EXERCISE DIRECTIONS.
Pull every line that includes the word "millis" from the data.

DATA PROVIDED.
=== Section Start ===

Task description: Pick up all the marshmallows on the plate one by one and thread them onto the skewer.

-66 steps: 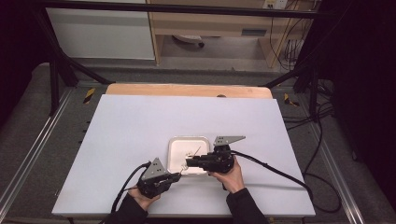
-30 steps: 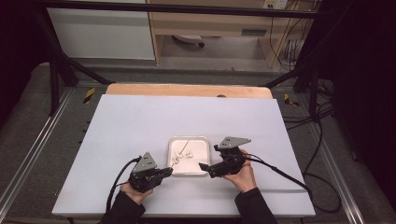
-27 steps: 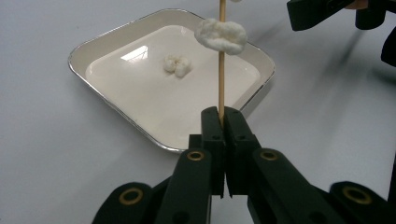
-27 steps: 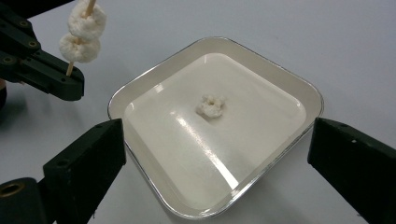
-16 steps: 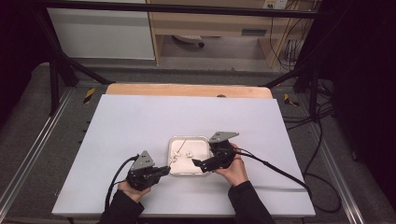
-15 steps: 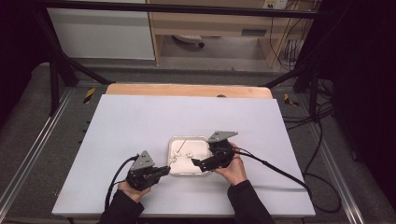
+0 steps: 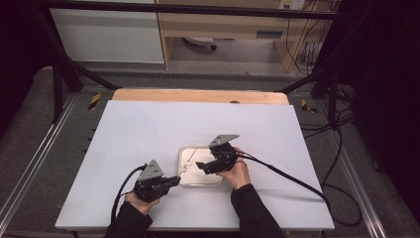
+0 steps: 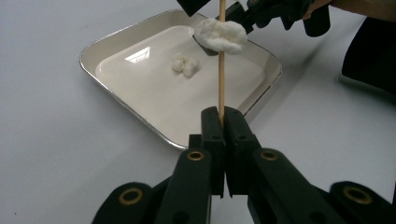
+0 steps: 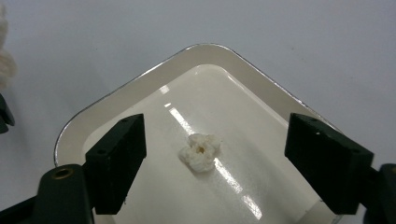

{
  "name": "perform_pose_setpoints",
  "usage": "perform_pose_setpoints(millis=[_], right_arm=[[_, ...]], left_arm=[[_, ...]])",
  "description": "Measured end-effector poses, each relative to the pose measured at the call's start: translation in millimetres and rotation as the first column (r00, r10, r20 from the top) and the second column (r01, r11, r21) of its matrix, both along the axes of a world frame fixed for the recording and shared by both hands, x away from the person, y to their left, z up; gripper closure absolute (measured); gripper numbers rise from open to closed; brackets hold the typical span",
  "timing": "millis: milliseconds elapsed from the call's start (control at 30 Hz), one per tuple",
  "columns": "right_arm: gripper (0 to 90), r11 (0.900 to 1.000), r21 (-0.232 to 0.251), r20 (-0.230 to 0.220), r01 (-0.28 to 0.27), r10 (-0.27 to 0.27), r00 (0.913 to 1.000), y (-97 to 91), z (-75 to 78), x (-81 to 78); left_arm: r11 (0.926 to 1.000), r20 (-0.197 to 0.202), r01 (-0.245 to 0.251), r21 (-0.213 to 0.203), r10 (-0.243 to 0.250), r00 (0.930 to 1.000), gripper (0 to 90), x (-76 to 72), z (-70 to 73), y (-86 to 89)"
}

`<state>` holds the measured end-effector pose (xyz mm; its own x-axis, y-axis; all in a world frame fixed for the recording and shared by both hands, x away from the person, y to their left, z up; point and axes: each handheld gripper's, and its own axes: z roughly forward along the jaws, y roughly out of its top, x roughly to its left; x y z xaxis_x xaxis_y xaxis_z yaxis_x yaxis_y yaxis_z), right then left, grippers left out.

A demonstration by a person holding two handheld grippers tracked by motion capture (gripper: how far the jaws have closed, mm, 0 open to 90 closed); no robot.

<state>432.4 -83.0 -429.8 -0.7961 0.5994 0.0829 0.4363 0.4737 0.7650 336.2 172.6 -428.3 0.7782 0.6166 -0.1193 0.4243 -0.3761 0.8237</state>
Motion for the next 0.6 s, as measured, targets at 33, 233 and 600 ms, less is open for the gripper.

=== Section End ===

WRITTEN REPLY.
  "usage": "perform_pose_setpoints(millis=[_], right_arm=[[_, ...]], left_arm=[[_, ...]])",
  "timing": "millis: milliseconds elapsed from the call's start (control at 30 Hz), one per tuple",

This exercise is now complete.